Here's an example definition

appender: func [
    block [block!]
    :value [any-value!]
][
   print ["Block is" mold block]
   print ["Value is" mold value]
   if get-block? value [
       append block reduce as block! value
   ] else [
       append block unquote value
   ]
]

Let's look at some concrete examples:

>> appender [1 2 3] 2 + 2
Block is [1 2 3]
Value is '4
== [1 2 3 4]

>> data: [[a b c] [d e f]
>> appender [1 2 3] second data
Block is [1 2 3]
Value is '[d e f]
== [1 2 3 d e f]

>> appender [1 2 3] :[10 + 20 100 + 200]
Block is [1 2 3]
Value is :[10 + 20 100 + 200]  ; not quoted!
== [1 2 3 30 300]

At the source level, the user doesn't really have to worry about the parameter convention. They get the same outcome as if the REDUCE had been done by the evaluator, but the APPENDER becomes complicit.

And look what happens if the GET-BLOCK! is in a variable...

>> data: the :[10 + 20 100 + 200]
>> appender [1 2 3] data
Block is [1 2 3]
Value is ':[10 + 20 100 + 20]
** Error: Cannot append evaluative items...

A ha! We could tell that this was an evaluative get-block product, and not meant to participate in our little trick. (Erroring is actually the right answer here, you would need to use only data or ^data or quote data etc. to APPEND an evaluative GET-BLOCK! under the new rules.)

This is neat, because it means users can express intention to reduce at the callsite...and it is something that you can optimize on an as-needed basis.

As One Would Expect, There Are Some Glitches...

There are some seeming semantic glitches when a function takes these and they're not the last parameter, where you might see variations along the lines of:

 >> takes-first-args-normally :[elide print "A", 1 + 2] (print "B", <x>)
 A
 B
 3
 <x> 

>> takes-first-arg-specially: :[elide print "A", 1 + 2] (print "B", <x>)
A
B
<x>
3

Basically: If you somehow relied on side effects happening in left-to-right parameter order at the callsite, then moving the REDUCE of any parameters other than the last one into the body of the operation will change that order.

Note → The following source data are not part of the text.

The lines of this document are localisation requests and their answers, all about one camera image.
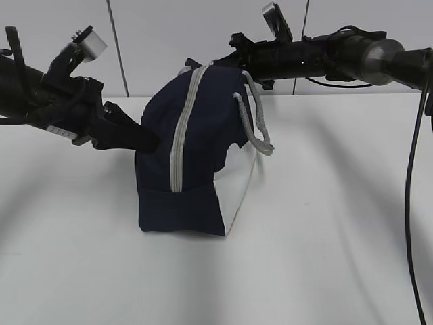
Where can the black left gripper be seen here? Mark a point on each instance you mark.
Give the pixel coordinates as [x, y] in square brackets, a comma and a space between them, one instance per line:
[72, 108]

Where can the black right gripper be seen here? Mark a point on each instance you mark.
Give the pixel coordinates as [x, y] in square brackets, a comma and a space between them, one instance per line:
[266, 61]

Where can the navy blue lunch bag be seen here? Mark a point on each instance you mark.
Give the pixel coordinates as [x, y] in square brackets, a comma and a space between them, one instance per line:
[211, 125]

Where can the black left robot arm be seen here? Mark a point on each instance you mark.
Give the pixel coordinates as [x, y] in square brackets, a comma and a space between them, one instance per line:
[20, 85]

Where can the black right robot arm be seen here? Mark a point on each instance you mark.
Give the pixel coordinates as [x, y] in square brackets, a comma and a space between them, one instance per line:
[349, 54]

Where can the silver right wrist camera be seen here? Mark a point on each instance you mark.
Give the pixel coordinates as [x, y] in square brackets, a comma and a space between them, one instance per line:
[275, 20]

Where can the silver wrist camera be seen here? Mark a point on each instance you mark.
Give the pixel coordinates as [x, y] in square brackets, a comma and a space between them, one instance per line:
[275, 20]
[89, 43]

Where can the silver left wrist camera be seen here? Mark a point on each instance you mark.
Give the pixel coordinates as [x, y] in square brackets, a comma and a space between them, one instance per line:
[89, 43]

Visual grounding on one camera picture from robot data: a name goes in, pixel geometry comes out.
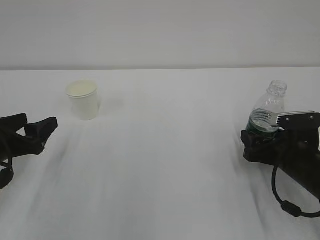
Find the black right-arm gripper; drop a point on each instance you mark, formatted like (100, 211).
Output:
(295, 152)

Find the white paper cup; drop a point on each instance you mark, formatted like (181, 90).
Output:
(83, 95)

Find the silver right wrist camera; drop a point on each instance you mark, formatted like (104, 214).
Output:
(296, 121)

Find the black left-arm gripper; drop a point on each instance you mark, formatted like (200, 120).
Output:
(24, 139)

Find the clear green-label water bottle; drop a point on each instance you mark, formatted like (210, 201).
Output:
(259, 132)

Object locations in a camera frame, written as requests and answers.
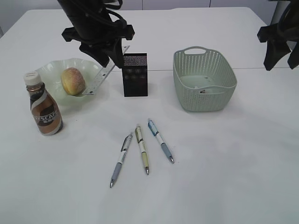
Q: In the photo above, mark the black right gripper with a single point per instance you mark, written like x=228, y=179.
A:
x=286, y=29

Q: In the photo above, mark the blue pen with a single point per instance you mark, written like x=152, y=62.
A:
x=160, y=140

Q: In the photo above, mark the sugared bread roll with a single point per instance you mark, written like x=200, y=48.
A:
x=72, y=81

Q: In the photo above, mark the black mesh pen holder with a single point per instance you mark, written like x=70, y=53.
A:
x=135, y=75

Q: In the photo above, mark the green wavy glass plate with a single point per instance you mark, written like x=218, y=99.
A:
x=51, y=76

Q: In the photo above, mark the clear plastic ruler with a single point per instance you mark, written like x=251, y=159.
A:
x=92, y=88

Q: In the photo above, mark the yellow-green pen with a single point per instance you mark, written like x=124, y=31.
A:
x=142, y=147

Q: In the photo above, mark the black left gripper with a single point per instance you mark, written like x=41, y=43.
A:
x=95, y=22

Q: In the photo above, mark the brown Nescafe coffee bottle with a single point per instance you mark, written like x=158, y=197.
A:
x=44, y=108

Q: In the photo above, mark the green plastic basket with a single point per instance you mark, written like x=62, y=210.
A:
x=197, y=68

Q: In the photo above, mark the grey grip pen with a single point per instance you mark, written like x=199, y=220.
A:
x=118, y=166

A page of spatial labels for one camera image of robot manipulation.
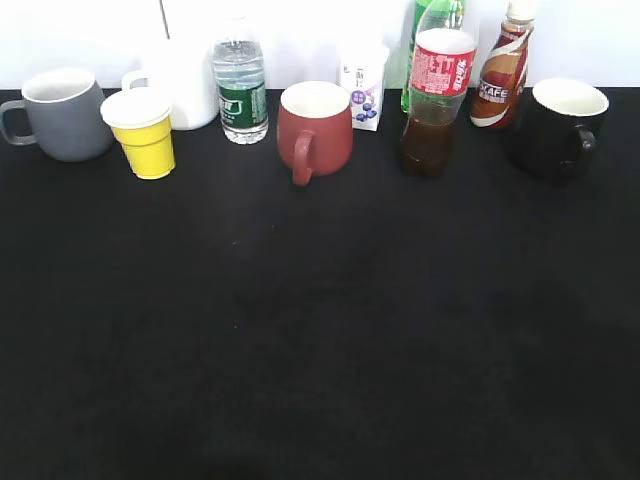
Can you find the grey ceramic mug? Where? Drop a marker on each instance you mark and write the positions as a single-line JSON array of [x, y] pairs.
[[63, 109]]

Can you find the clear water bottle green label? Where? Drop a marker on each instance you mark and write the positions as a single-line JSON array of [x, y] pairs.
[[239, 73]]

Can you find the cola bottle red label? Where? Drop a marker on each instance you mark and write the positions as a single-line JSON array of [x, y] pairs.
[[442, 64]]

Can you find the black ceramic mug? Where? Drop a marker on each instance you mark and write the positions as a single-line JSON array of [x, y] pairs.
[[554, 134]]

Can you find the yellow paper cup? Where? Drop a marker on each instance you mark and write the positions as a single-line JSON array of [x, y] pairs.
[[140, 121]]

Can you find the white blueberry yogurt carton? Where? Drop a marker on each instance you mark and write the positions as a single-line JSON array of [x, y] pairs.
[[362, 74]]

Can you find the white ceramic mug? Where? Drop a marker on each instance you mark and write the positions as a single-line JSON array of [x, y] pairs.
[[182, 71]]

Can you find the red ceramic mug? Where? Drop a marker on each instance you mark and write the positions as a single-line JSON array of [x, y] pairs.
[[314, 129]]

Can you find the brown coffee drink bottle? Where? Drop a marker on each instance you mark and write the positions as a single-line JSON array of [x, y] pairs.
[[504, 72]]

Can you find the green sprite bottle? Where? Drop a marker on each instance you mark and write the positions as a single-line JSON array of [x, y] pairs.
[[428, 14]]

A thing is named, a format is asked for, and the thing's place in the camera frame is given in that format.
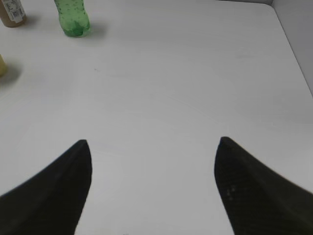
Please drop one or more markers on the orange juice bottle white cap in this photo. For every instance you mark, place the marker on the orange juice bottle white cap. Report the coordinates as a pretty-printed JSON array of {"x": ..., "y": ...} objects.
[{"x": 12, "y": 13}]

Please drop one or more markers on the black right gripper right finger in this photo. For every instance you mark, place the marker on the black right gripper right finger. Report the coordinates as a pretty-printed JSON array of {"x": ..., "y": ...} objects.
[{"x": 257, "y": 200}]

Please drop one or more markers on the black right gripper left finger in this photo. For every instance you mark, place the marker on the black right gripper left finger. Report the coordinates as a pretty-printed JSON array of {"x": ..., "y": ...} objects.
[{"x": 52, "y": 201}]

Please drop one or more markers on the yellow paper cup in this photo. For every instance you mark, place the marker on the yellow paper cup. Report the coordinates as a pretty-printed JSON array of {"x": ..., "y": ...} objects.
[{"x": 3, "y": 66}]

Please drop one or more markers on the green soda bottle yellow cap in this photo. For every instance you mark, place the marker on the green soda bottle yellow cap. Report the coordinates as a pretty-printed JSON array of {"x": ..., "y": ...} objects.
[{"x": 73, "y": 17}]

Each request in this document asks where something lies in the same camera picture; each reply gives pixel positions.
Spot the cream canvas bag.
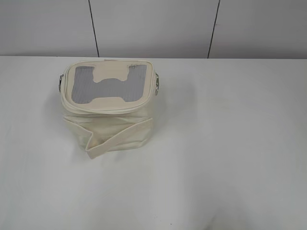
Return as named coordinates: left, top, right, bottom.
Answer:
left=59, top=59, right=159, bottom=159

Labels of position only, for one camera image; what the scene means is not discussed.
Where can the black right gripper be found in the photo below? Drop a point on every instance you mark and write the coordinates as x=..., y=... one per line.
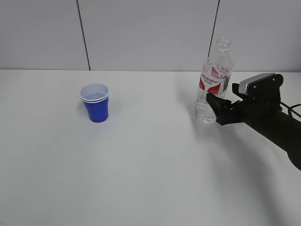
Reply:
x=258, y=112

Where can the blue paper cup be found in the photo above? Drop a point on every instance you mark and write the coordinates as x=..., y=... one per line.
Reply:
x=95, y=97

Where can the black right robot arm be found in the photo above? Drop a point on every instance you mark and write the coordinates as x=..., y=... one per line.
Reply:
x=288, y=137

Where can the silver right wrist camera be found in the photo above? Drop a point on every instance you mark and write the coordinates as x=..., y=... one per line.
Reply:
x=264, y=85

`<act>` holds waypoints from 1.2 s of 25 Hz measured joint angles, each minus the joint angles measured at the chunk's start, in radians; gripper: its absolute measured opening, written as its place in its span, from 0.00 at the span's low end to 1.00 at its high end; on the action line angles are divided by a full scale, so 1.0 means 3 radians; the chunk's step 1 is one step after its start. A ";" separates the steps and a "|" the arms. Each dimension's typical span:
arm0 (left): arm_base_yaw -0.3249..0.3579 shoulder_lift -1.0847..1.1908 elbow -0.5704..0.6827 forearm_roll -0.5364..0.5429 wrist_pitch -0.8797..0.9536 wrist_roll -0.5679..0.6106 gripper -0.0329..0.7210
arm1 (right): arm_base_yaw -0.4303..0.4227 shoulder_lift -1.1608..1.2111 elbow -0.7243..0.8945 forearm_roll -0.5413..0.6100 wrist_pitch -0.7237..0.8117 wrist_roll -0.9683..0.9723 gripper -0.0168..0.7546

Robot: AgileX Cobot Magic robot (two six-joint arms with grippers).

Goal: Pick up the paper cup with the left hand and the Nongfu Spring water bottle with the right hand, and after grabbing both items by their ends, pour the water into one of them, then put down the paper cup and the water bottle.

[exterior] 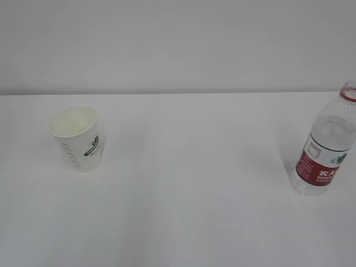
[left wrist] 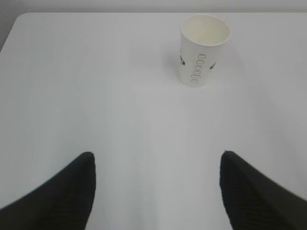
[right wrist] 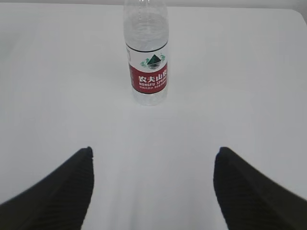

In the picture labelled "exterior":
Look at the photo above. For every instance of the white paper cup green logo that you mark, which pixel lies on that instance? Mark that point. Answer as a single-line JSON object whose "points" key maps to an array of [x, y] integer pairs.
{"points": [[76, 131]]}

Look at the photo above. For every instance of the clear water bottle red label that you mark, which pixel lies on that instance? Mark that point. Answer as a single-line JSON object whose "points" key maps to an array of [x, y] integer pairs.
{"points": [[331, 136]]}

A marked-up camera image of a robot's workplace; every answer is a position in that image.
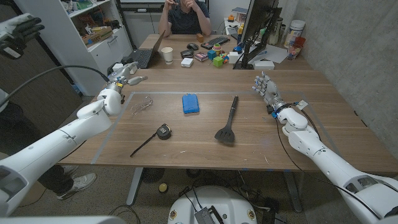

This is nothing new for this line of thinking in optimization: imagine if APPEND and REPEND took their arguments in the reverse order, so that the block wasn't the last item. You couldn't just blindly substitute APPEND REDUCE for REPEND in that case, if you were dependent on argument-ordering effects...if there was an evaluation in the first parameter's reduction that was needed for the second parameter.

But the difference is that the person editing APPEND REDUCE => REPEND made a change at the callsite. If you change the parameter convention and don't touch the callsites--with the intent that they stay working and you're just adding an optimization--it starts to matter.

We have some control here, though! We can define how GET-BLOCK!s act as arguments to function calls, and we can say that they don't actually perform their REDUCE until the function executes. That leaves breathing room for people who wish to add the optimization later...knowing they won't break the expectations.

Whew, that solves that problem! Good thing it's the only one! Oh, no, wait... :face_with_head_bandage:

Not All REPEND Operations Take Literal Blocks

You see repend data [...] a lot of the time, but there's also repend block1 block2.

So append data :[...] can be finessed as an optimization for the first case, but doesn't solve the second.

To shore it up, we'd have to say that :(...) means "reduce the result of what's in the expression".

>> :(reverse [1 + 2 10 + 20])  ; -> :[20 + 10 2 + 1]
== [30 3]

This way, we could actually pass the APPEND an expression to reduce the product of. We'd need to do the evaluation at the moment we passed the parameter (I think), and then alias it as a GET-BLOCK!, so:

>> appender [1 2 3] :(reverse [1 + 2 10 + 20])
Block is [1 2 3]
Value is :[20 + 10 2 + 1]
== [1 2 3 3 30]

Where Are GET-WORD!, GET-PATH!, GET-TUPLE! in all of this?

We don't have GET-WORD! mean "reduce the product of fetching the word":

>> block: [1 + 2]

>> :block
== [1 + 2]  ; not [3]

But it seems it would be inconsistent to not put these other GET-XXX! types into the family of parameters that are captured as-is. So the above code would get this behavior:

>> appender [1 2 3] :foo
Block is [1 2 3]
Value is :foo
** Error: Cannot append evaluative items...

Instead of a REDUCE it would need a GET. But this makes a good argument for why REDUCE of a GET-WORD! should work as a word fetch, for generality... it makes routines like this easier to write correctly.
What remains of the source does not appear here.